Grupos de personas, incluyendo hombres, mujeres y niños, fueron avistados partiendo desde la costa francesa, específicamente desde Berck. En algunos casos, los intentos resultaron fallidos, obligando a los migrantes a regresar a la orilla, donde fueron vistos envueltos en mantas térmicas ante las inclemencias del tiempo.
¿Una tendencia al alza?
A pesar de este pico de actividad el lunes, las cifras acumuladas del Ministerio del Interior para 2026 reflejan una realidad distinta si se comparan con periodos anteriores. Hasta la fecha, el número total de llegadas en pequeñas embarcaciones durante 2026 asciende a 9.852 personas.
Este balance muestra un panorama comparativo interesante:
- El dato actual representa un descenso del 40% frente a las 16.317 llegadas registradas durante el mismo periodo del año pasado.
- Asimismo, la cifra se sitúa un 14% por debajo del registro de 2024, que en estas fechas alcanzaba las 11.431 personas.
La respuesta gubernamental ante la crisis
Ante la continuidad de estos cruces, el Gobierno británico ha manifestado su intención de endurecer las políticas de control. Entre las medidas propuestas, se barajan acciones drásticas como la confiscación de las pertenencias personales de los migrantes con el objetivo de sufragar los costes derivados de su alojamiento en territorio británico.

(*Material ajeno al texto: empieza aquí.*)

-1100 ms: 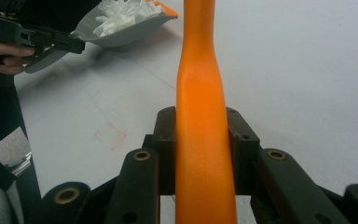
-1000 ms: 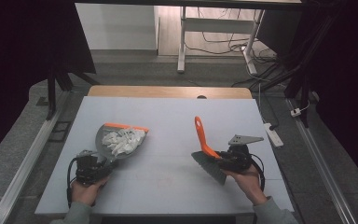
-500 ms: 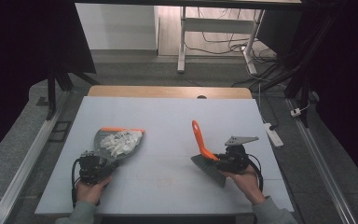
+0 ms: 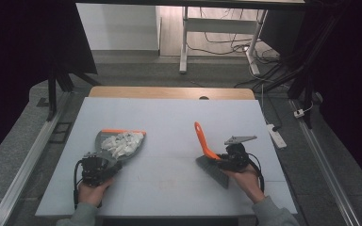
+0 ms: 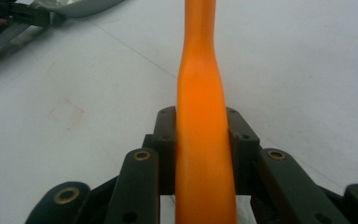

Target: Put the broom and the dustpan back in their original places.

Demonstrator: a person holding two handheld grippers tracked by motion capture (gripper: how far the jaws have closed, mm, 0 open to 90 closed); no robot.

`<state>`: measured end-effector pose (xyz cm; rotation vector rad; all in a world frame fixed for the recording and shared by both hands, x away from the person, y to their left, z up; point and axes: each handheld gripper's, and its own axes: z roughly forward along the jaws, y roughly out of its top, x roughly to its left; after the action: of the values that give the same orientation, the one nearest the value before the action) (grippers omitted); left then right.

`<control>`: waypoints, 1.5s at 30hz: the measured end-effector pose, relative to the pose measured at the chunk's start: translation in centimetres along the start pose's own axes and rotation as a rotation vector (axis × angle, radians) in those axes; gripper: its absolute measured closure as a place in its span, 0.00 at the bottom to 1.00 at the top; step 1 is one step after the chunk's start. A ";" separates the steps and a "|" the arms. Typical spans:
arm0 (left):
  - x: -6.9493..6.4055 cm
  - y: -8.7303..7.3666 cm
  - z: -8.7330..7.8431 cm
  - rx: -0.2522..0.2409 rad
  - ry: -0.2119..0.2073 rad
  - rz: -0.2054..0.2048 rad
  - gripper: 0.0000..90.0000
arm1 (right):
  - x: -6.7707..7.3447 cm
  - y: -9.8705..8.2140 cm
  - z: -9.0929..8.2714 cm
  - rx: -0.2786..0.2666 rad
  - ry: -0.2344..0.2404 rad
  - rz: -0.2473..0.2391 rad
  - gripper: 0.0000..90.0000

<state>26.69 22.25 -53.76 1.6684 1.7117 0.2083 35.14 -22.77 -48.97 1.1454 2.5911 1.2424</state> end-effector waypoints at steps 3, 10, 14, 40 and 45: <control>-0.2 0.0 0.0 0.007 0.014 0.018 0.46 | -0.4 0.0 0.1 0.003 -0.016 -0.002 0.77; -0.5 0.0 -0.6 -0.009 0.047 0.062 0.33 | -1.5 0.0 0.3 0.021 -0.048 -0.007 0.74; -0.4 0.0 -1.0 -0.019 0.048 0.082 0.31 | -1.9 0.0 0.4 0.024 -0.066 -0.020 0.70; 1.3 0.0 -3.3 -0.052 0.022 0.186 0.33 | -2.6 -0.1 1.1 0.091 -0.232 -0.034 0.47; 1.1 0.1 -3.8 -0.071 0.015 0.236 0.35 | -1.8 -0.1 0.4 0.021 -0.230 -0.085 0.50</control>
<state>24.66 24.67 -51.43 1.8176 1.4985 0.3886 36.54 -23.75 -49.75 1.0969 2.4605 1.0040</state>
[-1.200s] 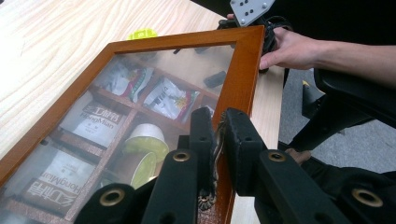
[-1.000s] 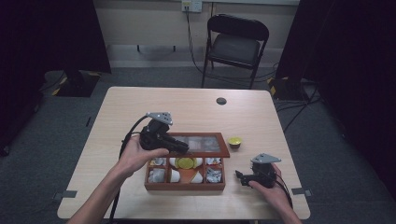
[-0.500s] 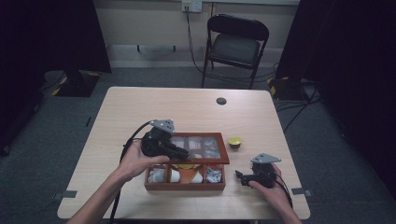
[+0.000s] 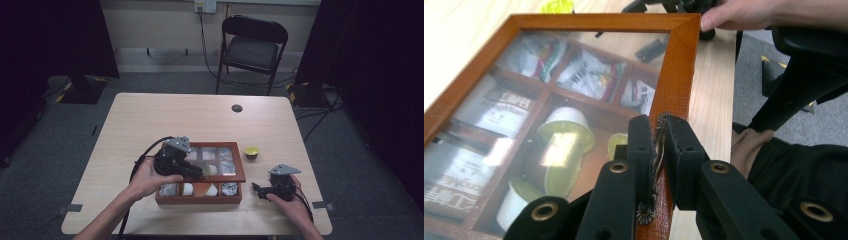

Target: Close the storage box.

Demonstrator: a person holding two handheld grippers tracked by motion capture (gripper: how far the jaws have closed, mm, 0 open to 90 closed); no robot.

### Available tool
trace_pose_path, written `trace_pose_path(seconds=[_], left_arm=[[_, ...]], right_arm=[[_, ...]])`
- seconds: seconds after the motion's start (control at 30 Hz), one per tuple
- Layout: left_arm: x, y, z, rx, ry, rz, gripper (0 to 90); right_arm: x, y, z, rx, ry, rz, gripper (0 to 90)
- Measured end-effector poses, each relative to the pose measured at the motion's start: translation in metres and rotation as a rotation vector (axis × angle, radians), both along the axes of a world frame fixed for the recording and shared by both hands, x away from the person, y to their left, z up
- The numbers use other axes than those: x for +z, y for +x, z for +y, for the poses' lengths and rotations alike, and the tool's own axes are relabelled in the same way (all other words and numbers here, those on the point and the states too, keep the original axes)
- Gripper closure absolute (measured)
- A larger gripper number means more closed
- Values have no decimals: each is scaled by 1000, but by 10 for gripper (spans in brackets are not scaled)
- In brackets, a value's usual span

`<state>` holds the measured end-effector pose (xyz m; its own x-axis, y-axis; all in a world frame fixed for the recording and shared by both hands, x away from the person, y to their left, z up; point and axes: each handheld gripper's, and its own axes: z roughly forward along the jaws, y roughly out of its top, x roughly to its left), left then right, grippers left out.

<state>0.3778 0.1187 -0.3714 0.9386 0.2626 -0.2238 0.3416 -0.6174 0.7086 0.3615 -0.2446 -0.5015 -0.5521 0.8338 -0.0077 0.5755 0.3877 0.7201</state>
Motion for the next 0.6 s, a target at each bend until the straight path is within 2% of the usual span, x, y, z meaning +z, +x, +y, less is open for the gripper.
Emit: trace_pose_path(seconds=[0.07,0.17,0.3,0.6], left_arm=[[-5,-1,-2,-13,16,8,822],[-9,-2,-2,-12,3,12,822],[-14,-5,-7,-21,38,10,823],[-26,-7,-10,-34,67,25,823]], right_arm=[[0,0,0,1,0,0,135],[0,0,0,2,0,0,135],[0,0,0,2,0,0,135],[0,0,0,2,0,0,135]])
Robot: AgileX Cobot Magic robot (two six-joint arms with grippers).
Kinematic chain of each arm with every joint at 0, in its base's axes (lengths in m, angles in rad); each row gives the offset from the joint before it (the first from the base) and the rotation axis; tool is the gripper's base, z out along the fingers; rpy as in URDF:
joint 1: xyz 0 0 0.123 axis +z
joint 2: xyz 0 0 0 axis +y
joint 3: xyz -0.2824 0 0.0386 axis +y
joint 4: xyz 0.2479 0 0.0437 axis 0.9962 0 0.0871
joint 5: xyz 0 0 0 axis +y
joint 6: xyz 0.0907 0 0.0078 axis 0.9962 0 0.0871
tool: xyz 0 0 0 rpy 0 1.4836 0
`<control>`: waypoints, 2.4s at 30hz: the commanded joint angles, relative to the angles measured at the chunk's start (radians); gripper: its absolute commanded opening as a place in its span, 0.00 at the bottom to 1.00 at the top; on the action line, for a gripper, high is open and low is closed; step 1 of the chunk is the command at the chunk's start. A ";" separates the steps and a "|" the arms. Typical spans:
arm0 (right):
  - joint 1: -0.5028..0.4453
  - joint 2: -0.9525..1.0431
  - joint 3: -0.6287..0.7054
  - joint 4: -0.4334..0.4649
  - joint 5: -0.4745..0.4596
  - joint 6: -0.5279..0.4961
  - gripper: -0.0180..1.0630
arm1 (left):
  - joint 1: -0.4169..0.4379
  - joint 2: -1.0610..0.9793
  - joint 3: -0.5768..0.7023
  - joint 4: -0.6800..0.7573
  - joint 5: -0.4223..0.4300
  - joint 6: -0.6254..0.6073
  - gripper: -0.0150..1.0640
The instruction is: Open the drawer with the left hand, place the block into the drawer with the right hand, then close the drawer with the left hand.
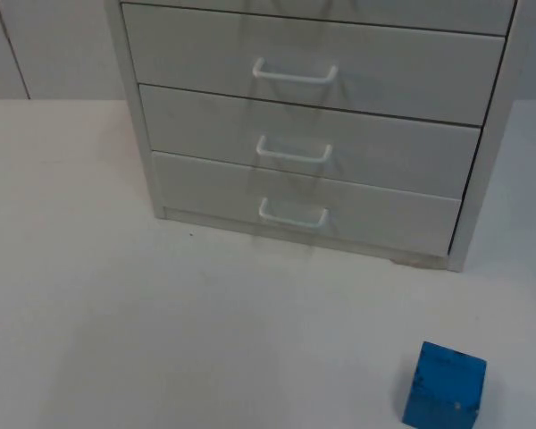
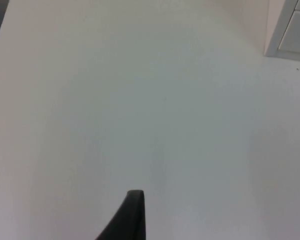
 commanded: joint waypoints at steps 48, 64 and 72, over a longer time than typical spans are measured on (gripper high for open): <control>-0.004 0.449 -0.003 -0.012 0.015 0.000 0.99 | -0.773 0.920 -0.218 0.530 -0.440 0.496 0.79; -0.004 0.449 -0.003 -0.012 0.002 0.000 0.99 | -0.775 1.314 -0.237 0.951 -0.759 0.461 0.75; -0.004 0.449 -0.003 -0.017 -0.006 0.000 0.99 | -0.743 1.420 -0.336 1.168 -0.765 0.242 0.75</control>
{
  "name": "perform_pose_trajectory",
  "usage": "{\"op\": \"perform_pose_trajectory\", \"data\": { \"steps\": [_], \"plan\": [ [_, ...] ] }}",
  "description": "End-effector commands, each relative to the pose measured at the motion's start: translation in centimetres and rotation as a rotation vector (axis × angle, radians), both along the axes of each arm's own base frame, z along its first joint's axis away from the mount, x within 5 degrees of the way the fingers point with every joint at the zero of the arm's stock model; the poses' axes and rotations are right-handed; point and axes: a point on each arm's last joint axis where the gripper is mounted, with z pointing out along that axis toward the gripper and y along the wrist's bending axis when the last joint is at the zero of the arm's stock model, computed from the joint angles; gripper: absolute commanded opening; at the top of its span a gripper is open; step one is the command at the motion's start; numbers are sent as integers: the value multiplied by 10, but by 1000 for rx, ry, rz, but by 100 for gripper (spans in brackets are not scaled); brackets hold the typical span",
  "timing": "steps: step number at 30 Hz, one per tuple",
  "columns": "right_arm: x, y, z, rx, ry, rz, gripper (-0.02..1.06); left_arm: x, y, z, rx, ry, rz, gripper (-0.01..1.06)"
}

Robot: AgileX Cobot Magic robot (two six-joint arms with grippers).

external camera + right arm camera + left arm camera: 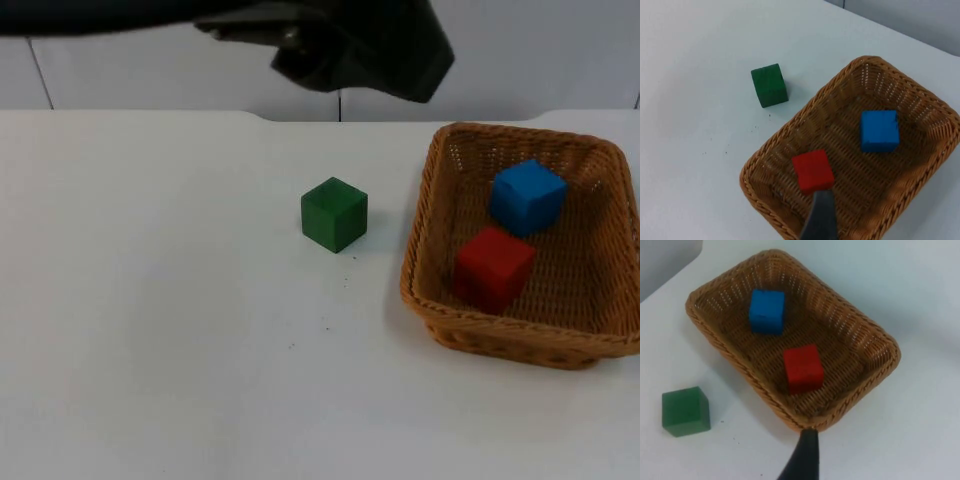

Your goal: Pick up one cube with each hand and place exactly two cubes into the same basket, leaving the remaining cube outside.

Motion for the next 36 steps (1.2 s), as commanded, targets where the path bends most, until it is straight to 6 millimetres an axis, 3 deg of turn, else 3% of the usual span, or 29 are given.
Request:
{"op": "perform_pose_trajectory", "data": {
  "steps": [1, 7, 14, 28, 36],
  "plan": [
    [-9, -2, 4, 14, -23, -6, 66, -8, 7, 2, -25, -3, 14, 80],
    [-30, -7, 2, 18, -38, -7, 66, -23, 20, 6, -51, -16, 21, 80],
    [-67, -15, -6, 32, -57, -16, 66, -45, 40, 16, -101, -58, 25, 80],
    [-143, -31, -29, 71, -160, -32, 66, -89, 79, 18, -167, -109, 18, 80],
    [-171, -37, -46, 96, -190, -48, 66, -110, 97, 25, -199, -142, -1, 80]
  ]
}}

Esta situación subraya la persistente complejidad de gestionar el flujo migratorio en una de las rutas marítimas más peligrosas del mundo. Mientras las autoridades buscan fórmulas legales y operativas para disuadir estos trayectos, la realidad humana, la desesperación de familias y menores que se lanzan al mar con chalecos improvisados, sigue centrando el debate político en Londres y París.
La jornada del lunes no solo marca un récord estadístico para 2026, sino que también funciona como un recordatorio de que, a pesar de las fluctuaciones en las cifras anuales, la crisis migratoria en el Canal de la Mancha continúa siendo un desafío estructural que, hasta el momento, no ha encontrado una solución definitiva.